Ayer fue un día bastante normal de verano en Lund. Parece que la ola de calor nos ha abandonado, por ahora, y se aleja hacia el este, nos han contado. Pasé casi todo el día bregando en el jardín, cuidando mi rosal y cortando el césped. Todo eso lo hago con mucha tranquilidad y casi siempre termino antes de lo que creía. Como presidente de la junta de dirección de nuestra asociación de vecinos, había llamado a una reunión a un grupo de vecinos expertos, duchos o interesados en todo lo que se refiere al agua, ese elemento tan básico sin el cual no hay jardín que florezca ni vida posible, y que, últimamente nos está dando algún problema en nuestra querida ciudad jardín.
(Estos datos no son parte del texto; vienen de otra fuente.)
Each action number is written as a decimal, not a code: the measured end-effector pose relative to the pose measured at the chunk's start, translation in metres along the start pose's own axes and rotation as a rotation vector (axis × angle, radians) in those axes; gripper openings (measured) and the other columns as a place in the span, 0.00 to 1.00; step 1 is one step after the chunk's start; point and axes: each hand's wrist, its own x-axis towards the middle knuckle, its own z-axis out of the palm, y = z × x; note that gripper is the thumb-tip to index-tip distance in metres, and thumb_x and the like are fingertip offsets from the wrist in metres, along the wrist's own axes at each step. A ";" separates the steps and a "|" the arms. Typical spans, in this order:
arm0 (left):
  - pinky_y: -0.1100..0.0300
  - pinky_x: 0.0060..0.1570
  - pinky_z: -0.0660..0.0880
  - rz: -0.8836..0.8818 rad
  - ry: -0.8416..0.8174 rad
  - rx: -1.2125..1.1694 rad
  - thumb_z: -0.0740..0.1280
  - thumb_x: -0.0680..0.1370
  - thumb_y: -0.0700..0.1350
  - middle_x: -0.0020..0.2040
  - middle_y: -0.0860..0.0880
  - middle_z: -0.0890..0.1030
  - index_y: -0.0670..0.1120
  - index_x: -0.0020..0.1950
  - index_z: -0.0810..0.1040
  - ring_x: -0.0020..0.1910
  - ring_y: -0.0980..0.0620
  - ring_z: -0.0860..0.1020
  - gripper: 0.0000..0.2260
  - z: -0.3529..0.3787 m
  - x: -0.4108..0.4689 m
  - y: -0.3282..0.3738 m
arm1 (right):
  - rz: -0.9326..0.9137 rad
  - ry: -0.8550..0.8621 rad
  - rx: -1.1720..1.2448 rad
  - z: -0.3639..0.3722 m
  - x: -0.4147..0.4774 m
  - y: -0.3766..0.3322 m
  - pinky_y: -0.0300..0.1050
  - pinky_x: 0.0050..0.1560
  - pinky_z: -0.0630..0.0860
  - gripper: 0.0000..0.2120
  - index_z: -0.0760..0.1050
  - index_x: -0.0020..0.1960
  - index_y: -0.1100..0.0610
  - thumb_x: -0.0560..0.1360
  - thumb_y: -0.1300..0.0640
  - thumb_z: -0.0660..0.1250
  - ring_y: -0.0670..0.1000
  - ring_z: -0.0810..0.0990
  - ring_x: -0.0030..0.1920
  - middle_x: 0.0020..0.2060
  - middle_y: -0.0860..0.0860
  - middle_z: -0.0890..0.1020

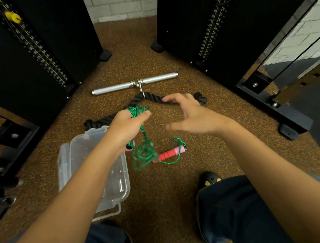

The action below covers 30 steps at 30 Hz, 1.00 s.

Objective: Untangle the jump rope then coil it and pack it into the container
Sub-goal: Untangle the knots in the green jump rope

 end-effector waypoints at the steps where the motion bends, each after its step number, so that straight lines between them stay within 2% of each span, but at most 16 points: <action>1: 0.59 0.38 0.65 -0.001 -0.021 -0.028 0.65 0.75 0.55 0.37 0.48 0.74 0.42 0.51 0.80 0.35 0.52 0.70 0.17 0.001 -0.002 0.003 | -0.076 -0.027 0.082 0.005 -0.001 -0.005 0.49 0.67 0.63 0.26 0.63 0.65 0.45 0.71 0.47 0.70 0.49 0.65 0.66 0.63 0.49 0.67; 4: 0.57 0.36 0.64 0.062 -0.118 -0.005 0.63 0.76 0.54 0.37 0.45 0.74 0.40 0.45 0.78 0.32 0.53 0.68 0.17 0.003 -0.009 0.009 | -0.074 -0.042 0.391 0.021 0.002 -0.014 0.44 0.60 0.71 0.18 0.69 0.54 0.51 0.72 0.40 0.65 0.47 0.77 0.57 0.54 0.50 0.80; 6: 0.61 0.34 0.66 0.138 -0.215 0.011 0.63 0.77 0.50 0.37 0.44 0.75 0.43 0.39 0.77 0.28 0.55 0.67 0.13 0.002 -0.014 0.013 | 0.011 0.021 0.583 0.025 0.005 -0.015 0.44 0.55 0.74 0.13 0.68 0.45 0.53 0.76 0.42 0.61 0.47 0.81 0.45 0.43 0.53 0.82; 8: 0.66 0.32 0.67 0.198 -0.311 0.013 0.62 0.78 0.48 0.36 0.49 0.78 0.45 0.38 0.78 0.25 0.59 0.68 0.12 0.000 -0.020 0.017 | 0.100 0.012 0.831 0.025 0.008 -0.012 0.47 0.52 0.77 0.10 0.66 0.44 0.53 0.78 0.48 0.60 0.48 0.80 0.35 0.33 0.51 0.79; 11: 0.69 0.35 0.70 0.274 -0.419 0.089 0.59 0.79 0.51 0.39 0.55 0.82 0.43 0.47 0.82 0.25 0.61 0.68 0.15 -0.002 -0.025 0.021 | 0.153 -0.032 1.120 0.019 0.009 -0.009 0.43 0.37 0.78 0.04 0.68 0.47 0.54 0.77 0.56 0.63 0.49 0.78 0.30 0.35 0.52 0.79; 13: 0.72 0.34 0.69 0.282 -0.441 0.094 0.58 0.80 0.49 0.34 0.60 0.82 0.44 0.50 0.82 0.24 0.61 0.68 0.14 -0.003 -0.027 0.023 | 0.137 -0.006 1.257 0.014 0.009 -0.009 0.42 0.36 0.80 0.04 0.69 0.49 0.55 0.76 0.63 0.63 0.48 0.80 0.32 0.37 0.53 0.81; 15: 0.70 0.36 0.70 0.266 -0.407 0.101 0.58 0.80 0.49 0.27 0.61 0.80 0.53 0.46 0.82 0.25 0.61 0.68 0.13 -0.003 -0.028 0.023 | 0.109 0.049 1.332 0.009 0.010 -0.008 0.42 0.39 0.80 0.06 0.71 0.51 0.56 0.77 0.65 0.61 0.48 0.83 0.34 0.36 0.52 0.82; 17: 0.65 0.40 0.71 0.225 -0.310 0.115 0.59 0.79 0.51 0.22 0.55 0.74 0.58 0.29 0.80 0.29 0.58 0.71 0.20 -0.005 -0.025 0.022 | 0.088 0.091 1.334 0.005 0.011 -0.007 0.41 0.40 0.81 0.04 0.72 0.50 0.56 0.78 0.63 0.61 0.47 0.83 0.35 0.34 0.51 0.82; 18: 0.63 0.42 0.71 0.201 -0.270 0.117 0.59 0.79 0.52 0.22 0.53 0.71 0.57 0.26 0.79 0.31 0.56 0.72 0.21 -0.006 -0.023 0.021 | 0.072 0.102 1.297 0.004 0.011 -0.006 0.41 0.39 0.81 0.03 0.72 0.49 0.55 0.78 0.61 0.61 0.47 0.83 0.35 0.34 0.50 0.82; 20: 0.57 0.48 0.72 0.142 -0.254 0.069 0.60 0.78 0.53 0.21 0.52 0.68 0.52 0.33 0.81 0.31 0.55 0.73 0.17 -0.007 -0.020 0.019 | 0.018 0.125 1.181 0.003 0.010 -0.005 0.41 0.39 0.82 0.02 0.72 0.49 0.56 0.78 0.58 0.61 0.48 0.83 0.36 0.38 0.52 0.82; 22: 0.55 0.51 0.72 0.099 -0.278 0.015 0.61 0.78 0.52 0.23 0.52 0.72 0.44 0.47 0.82 0.26 0.60 0.72 0.14 -0.009 -0.018 0.019 | -0.020 0.162 1.061 0.003 0.010 -0.006 0.43 0.39 0.82 0.06 0.71 0.48 0.56 0.79 0.55 0.59 0.49 0.83 0.37 0.41 0.54 0.81; 24: 0.56 0.49 0.72 0.107 -0.305 -0.002 0.63 0.78 0.50 0.37 0.46 0.82 0.46 0.54 0.81 0.22 0.62 0.68 0.12 -0.011 -0.015 0.017 | -0.027 0.184 1.007 0.001 0.009 -0.007 0.43 0.38 0.82 0.11 0.73 0.48 0.55 0.80 0.52 0.55 0.49 0.82 0.36 0.43 0.54 0.80; 25: 0.55 0.49 0.73 0.117 -0.308 0.011 0.64 0.77 0.49 0.45 0.44 0.84 0.48 0.54 0.81 0.21 0.63 0.67 0.11 -0.014 -0.015 0.016 | -0.032 0.194 1.001 -0.001 0.009 -0.006 0.43 0.38 0.82 0.12 0.73 0.49 0.54 0.81 0.51 0.53 0.49 0.83 0.36 0.42 0.54 0.80; 26: 0.54 0.50 0.73 0.125 -0.306 0.032 0.65 0.77 0.50 0.48 0.45 0.84 0.48 0.53 0.82 0.22 0.63 0.68 0.10 -0.017 -0.014 0.015 | -0.043 0.218 0.982 -0.003 0.009 -0.005 0.44 0.40 0.82 0.13 0.74 0.51 0.53 0.81 0.51 0.52 0.49 0.83 0.37 0.41 0.53 0.80; 28: 0.58 0.45 0.73 0.118 -0.325 0.054 0.65 0.76 0.50 0.41 0.52 0.84 0.46 0.45 0.83 0.23 0.65 0.70 0.09 -0.021 -0.016 0.018 | -0.070 0.289 0.903 -0.008 0.010 -0.003 0.43 0.43 0.80 0.12 0.73 0.52 0.51 0.82 0.51 0.51 0.49 0.83 0.39 0.37 0.51 0.80; 30: 0.64 0.36 0.70 0.054 -0.436 -0.012 0.65 0.75 0.49 0.31 0.51 0.80 0.44 0.35 0.78 0.21 0.62 0.69 0.13 -0.021 -0.022 0.023 | -0.098 0.329 0.868 -0.010 0.012 -0.003 0.43 0.43 0.78 0.12 0.73 0.51 0.52 0.82 0.52 0.51 0.49 0.81 0.37 0.32 0.50 0.76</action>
Como habréis visto en las fotos, en nuestro pequeño oasis todo está verde, bueno, estaba muy verde y ahora, tras la sequía, lo está un poco menos. No es que el Sahara se esté expandiendo hasta nuestras parcelas, pero llevamos muchos días sin lluvia y, visto desde una perspectiva anual, hemos tenido muy pocas precipitaciones, para estar donde estamos. La cosa se ha puesto tan fea, que el municipio ha decidido prohibir el regadío de todo lo que no sea comestibele, cosa que agradecen mis tomates y mis zanahorias, pero que detestan mis rosas y mis dalias y todas mis flores en general, claro está.

Como si no tuviéramos pocos problemas, ahora se han empezado a detectar fugas de agua en diferentes puntos, ya que las instalaciones tienen casi tantos años como yo, y las tuberías están en peor condición que las arterias de un servidor, con pocas posibilidades de mejorarlo sin soluciones invasivas. Llamé, por tanto, a un grupo de “doctores”, para que me ayudasen a hacer un buen diagnóstico de la situación, para encontrarnos en mi jardín a las seis de la tarde.

Vinieron dos, una joven ingeniera y un veterano, también ingeniero, oriundo de California, por lo que mantuvimos nuestra reunión en inglés. Revisamos la cuestión, repartimos las responsabilidades y los quehaceres entre nosotros, y decidimos emplearnos a fondo en la cuestión, averiguando todo lo referente a la instalación antigua y los derechos que tenemos frente al municipio, en cuanto a los gastos ocasionados por las obras.

Entre las cuatro de la tarde, hora en que yo deje las labores de jardinería, hasta las seis, me quedaba un buen rato libre. Como acostumbro, entré en la casita y me dirigí directamente a la pequeña biblioteca que he ido acomodando y que, según mi mala costumbre, crece y crece, a costa de cualquier intento de decoración que puedan intentar mi compañera o su madre. Casi sin mirar, saqué un libro, medio al azar, era El Tambor de Ojalata, de Günter Grass. Lo había leído en los 70 y releído el 99, cuando le dieron el premio Nobel, pero, abrir el libro y quedar prendado de cada renglón, fue todo uno.

Debe de ser, porque, recientemente he estado viendo la serie Babylon Berlín. La serie me ha devuelto los colores, los sonidos y la atmósfera de la Alemania de entreguerras, y Grass aporta ahora la profundidad literaria y moral de ese mismo mundo. Siempre se dice que los grandes libros soportan el paso del tiempo. Creo que la frase es cierta, aunque incompleta. Lo que realmente soportan es el paso de nuestra propia vida. Esperan pacientemente en una estantería hasta que, un día, los abrimos de nuevo. Entonces descubrimos lo que de verdad nos sorprende es nuestra propia transformación.

En mi juventud leía para conocer el mundo. Hoy leo para comprenderlo. Antes me interesaba sobre todo el argumento, pero ahora me detengo en los silencios, en las contradicciones, en aquello que el autor apenas insinúa. Es, creo yo, una cuestión de experiencia, para bien y para mal.

Mientras leo, pienso también en una conversación con mi amigo Xavier. Me decía: “Yo, lector, soy también el protagonista del texto”. Admito que la afirmación contiene una profunda verdad. El autor escribe el libro, pero el lector lo termina. Cada uno aporta su memoria, sus lecturas anteriores, sus alegrías y sus pérdidas. Dos personas no leen el mismo libro. Ni siquiera una misma persona lee dos veces el mismo libro. Entre una lectura y otra han pasado años, quizá décadas, y el verdadero cambio no está en las páginas, sino en quien las sostiene entre las manos. Como yo ahora, con este libro releído, que disfruto como si fuera la primera vez que lo leo.

Esta experiencia me refuerza en mi talante conservador. Esta es la razón por la que nunca deberíamos desprendernos de un buen libro. Hay libros que aún no hemos leído de verdad. Solo hemos esperado el momento en que la vida nos enseñe a comprenderlos. Este es el momento para releer a Grass.